Matthieu FEBVRE-ISSALY, Valérie SAGANT, Mélanie VAY

Publication

20 Avr. 2026

Le cycle d’ateliers organisé par l’Institut Robert Badinter, sur la sollicitation du Conseil national des barreaux et plus particulièrement du Centre de recherche et d’étude des avocats, analyse l’attractivité de la profession d’avocat dans un contexte de profondes transformations. Malgré une croissance démographique soutenue, une féminisation et un rajeunissement marqués, la profession connaît des départs importants, particulièrement durant les cinq premières années
d’exercice et davantage parmi les femmes.

L’image de l’avocat demeure très positive – prestige du statut, rôle symbolique de défenseur, attrait pour l’indépendance – mais l’écart entre représentations et réalités professionnelles apparaît décisif. L’exercice libéral et la forte dimension entrepreneuriale, souvent absents des formations initiales, génèrent parfois des désillusions, notamment dans les grandes structures où le travail peut être ressenti comme répétitif, segmenté et faiblement autonome. Le surengagement, la pression temporelle, les horaires élevés, les inégalités de revenus et de carrière, ainsi que les discriminations constituent des facteurs majeurs de démobilisation.

Parallèlement, le marché des services juridiques évolue : concurrence accrue, développement des plateformes en lignes, montée de l’intelligence artificielle générative. Si ces outils peuvent améliorer la productivité et réduire les tâches répétitives, ils interrogent la déontologie, les modèles économiques des cabinets et le rôle assigné aux collaborateurs.

Les ateliers soulignent enfin un déficit de données fiables sur les parcours, les revenus, les conditions de travail ou les reconversions, entravant l’analyse des dynamiques d’attractivité. Ils invitent à renforcer la connaissance de la profession, à mieux documenter les trajectoires et accompagner les premières années d’exercice, période clé où se joue la fidélisation dans le métier.

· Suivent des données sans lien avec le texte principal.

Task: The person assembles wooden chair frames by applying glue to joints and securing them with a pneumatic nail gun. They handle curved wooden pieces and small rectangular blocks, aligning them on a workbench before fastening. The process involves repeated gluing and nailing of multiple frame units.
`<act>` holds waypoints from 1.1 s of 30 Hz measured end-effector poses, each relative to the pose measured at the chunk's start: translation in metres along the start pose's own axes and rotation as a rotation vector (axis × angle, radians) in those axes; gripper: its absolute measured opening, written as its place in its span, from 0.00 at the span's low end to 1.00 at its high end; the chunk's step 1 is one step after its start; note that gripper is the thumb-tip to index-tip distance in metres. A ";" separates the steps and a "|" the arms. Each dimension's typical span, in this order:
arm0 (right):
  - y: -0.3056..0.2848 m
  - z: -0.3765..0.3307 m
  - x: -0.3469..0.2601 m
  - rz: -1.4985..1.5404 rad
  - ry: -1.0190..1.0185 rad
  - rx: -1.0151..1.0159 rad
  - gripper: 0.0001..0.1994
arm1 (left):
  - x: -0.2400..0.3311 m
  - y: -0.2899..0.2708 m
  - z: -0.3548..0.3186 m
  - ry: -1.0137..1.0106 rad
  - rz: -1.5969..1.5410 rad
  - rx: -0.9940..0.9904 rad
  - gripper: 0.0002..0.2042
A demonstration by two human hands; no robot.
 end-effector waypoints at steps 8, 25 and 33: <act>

Version en anglais / English version below

Organized at the request of the National Bar Council and the Center for Research and Study of Lawyers, the workshops reveal a legal profession that is attractive to newcomers but faces high attrition rates, particularly among women. The gap between the profession’s prestigious image and reality – work
overload, limited autonomy, income inequality, and discrimination – fuels disengagement. The early stages of a career, often marked by repetitive tasks, client pressure, and a lack of prospects, constitute a critical phase. The legal services market is transforming: increased competition, online platforms, and
the development of AI are changing the organization of work and challenging professional ethics, while offering potential productivity gains. Finally, the workshops highlight a lack of data on career paths, working conditions, and career transitions, which limits the analysis of the profession’s attractiveness and
calls for better tracking of career trajectories.